Jamon wrapped Beef Tenderloin, Parsnip Pear Puree, Herb Salad & Red Wine

Sauce, or Cauliflower Steak, Pine Nut Relish & Dahl (v)

PAIRING: 2016 Merlot, Amizetta Vineyards, Howell Mountain, Napa


Gateâu Basque, withcréme semifreddo and brandied cherries

PAIRING: 2013 Chateau Les Arroucats, Cuvée Virginie, Sainte-Croix-du-Mont, France

Photo Credit: Diana Rothery Photography

And the Honorable Mentions go to... Avatar's in Sausalito and Elsy's in San Francisco's Mission.

There's no restaurant on this list with more heart than Avatar's.

Starting in the afternoon on Thanksgiving Eve, Avatar's, with the help of dozens of volunteer friends-of-Avatar make and serve free dinner to the Sausalito community until closing. The restaurant offers a heaping plateful of either a curried turkey or pumpkin burrito with basmati, complimentary beer or wine, and enough good cheer to go around threefold. Donations are appreciated, but not at all sought.

According to volunteers, the tradition began decades ago with the restaurant's founder and namesake, to give thanks to the community for their patronage. The gratefulness festivities spill into the parking lot where extra large tables foster community and conversation, next to an outdoor dance floor with a DJ spinning Bollywood remixes. It's worth venturing over the Golden Gate Bridge to Sausalito, if not for the delicious and free fusion dinner, then the new friends you'll make along the way. I'm proud to have been doing my part to support this community bedrock.

Also this year, I discovered Elsy's, a humble Mission gem serving up savory pupusas and classic Salvadoran fare. It deserves an Honorable Mention simply for its delicious dishes and superior value. Elsy's is homey... just as it should be, without the façade or frills.

There's not many [read: any] restaurants in SF where you can delight in a tasty, filling, homestyle dinner for under $7. The two-pupusa platter of your choice comes in at just $6, and offers complimentary curtido (pickled cabbage) and salsa.

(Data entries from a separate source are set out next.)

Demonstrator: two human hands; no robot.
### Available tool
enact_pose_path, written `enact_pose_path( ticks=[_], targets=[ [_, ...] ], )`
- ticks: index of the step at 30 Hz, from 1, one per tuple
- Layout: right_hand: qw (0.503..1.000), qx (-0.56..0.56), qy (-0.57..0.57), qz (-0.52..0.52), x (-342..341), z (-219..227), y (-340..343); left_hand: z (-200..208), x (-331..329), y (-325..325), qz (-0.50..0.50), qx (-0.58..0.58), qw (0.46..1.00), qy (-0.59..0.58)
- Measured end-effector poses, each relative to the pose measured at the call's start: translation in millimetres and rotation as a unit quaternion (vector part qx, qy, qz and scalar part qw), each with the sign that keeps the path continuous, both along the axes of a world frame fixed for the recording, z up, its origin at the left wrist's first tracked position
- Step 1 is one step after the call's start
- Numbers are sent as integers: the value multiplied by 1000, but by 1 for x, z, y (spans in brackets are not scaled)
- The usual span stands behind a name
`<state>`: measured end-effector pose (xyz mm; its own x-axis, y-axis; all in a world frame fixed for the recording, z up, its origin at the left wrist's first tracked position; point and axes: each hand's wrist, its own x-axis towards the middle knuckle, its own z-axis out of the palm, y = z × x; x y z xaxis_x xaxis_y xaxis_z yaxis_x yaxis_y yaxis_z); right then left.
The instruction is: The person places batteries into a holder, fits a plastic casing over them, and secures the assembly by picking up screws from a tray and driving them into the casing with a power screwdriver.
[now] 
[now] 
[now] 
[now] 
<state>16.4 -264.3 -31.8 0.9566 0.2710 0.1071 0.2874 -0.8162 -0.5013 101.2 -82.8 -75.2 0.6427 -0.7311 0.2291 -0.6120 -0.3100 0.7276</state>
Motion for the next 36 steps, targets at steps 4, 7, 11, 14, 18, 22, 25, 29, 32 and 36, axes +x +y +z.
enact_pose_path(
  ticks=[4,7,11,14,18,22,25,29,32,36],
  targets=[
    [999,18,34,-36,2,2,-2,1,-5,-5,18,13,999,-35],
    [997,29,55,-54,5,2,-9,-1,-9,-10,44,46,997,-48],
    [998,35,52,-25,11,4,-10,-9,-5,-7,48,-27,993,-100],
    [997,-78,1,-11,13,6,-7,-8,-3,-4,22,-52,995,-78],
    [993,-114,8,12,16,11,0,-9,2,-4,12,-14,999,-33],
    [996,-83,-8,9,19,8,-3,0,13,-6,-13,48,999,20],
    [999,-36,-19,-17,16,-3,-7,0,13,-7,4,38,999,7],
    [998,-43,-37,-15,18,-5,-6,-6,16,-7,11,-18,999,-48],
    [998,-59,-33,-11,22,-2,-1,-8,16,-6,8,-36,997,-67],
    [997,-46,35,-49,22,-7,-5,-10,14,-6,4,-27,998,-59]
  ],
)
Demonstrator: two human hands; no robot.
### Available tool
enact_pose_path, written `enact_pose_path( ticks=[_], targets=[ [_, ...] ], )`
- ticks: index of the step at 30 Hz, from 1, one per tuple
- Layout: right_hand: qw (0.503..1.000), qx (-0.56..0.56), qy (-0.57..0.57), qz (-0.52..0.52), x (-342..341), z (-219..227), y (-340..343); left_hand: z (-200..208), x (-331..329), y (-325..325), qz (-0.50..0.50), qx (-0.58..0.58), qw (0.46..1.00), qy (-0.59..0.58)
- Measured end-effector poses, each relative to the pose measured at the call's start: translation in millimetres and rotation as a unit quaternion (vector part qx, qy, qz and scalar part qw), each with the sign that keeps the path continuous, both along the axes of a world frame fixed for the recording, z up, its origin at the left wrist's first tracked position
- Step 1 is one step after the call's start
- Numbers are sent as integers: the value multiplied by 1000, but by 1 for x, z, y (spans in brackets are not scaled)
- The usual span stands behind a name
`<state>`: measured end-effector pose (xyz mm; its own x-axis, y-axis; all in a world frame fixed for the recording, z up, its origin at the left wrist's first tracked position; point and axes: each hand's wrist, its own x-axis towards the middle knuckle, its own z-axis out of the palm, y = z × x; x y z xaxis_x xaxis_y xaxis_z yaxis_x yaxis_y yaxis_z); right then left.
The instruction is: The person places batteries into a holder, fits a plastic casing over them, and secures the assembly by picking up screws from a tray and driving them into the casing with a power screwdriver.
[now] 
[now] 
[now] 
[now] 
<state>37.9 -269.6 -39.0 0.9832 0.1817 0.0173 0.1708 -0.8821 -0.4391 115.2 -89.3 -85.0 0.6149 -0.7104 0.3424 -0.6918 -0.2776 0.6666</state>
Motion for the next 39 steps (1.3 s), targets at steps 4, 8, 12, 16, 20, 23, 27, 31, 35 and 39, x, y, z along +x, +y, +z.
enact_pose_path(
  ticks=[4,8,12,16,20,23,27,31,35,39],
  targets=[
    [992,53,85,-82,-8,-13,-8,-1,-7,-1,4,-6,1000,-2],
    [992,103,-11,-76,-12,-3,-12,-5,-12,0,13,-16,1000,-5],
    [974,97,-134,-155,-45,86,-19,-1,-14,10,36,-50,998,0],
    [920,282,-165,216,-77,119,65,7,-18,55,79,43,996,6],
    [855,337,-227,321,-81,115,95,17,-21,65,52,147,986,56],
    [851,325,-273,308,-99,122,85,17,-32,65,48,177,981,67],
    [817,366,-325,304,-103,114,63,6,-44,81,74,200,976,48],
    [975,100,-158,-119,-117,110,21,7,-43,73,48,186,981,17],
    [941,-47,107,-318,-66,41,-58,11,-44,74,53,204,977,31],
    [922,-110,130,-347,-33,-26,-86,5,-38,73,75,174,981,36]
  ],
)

My go-to pupusas are the revuelta, zuquini y queso, and frijól y queso. And do yourself a favor and get a side of beans. They're so exceptional you'll be placing an extra order to-go.

If you're in these locations and able to support these restaurants that are open, please consider doing so. Until then, I'll be looking forward to revisiting these gems to create new and even better memories.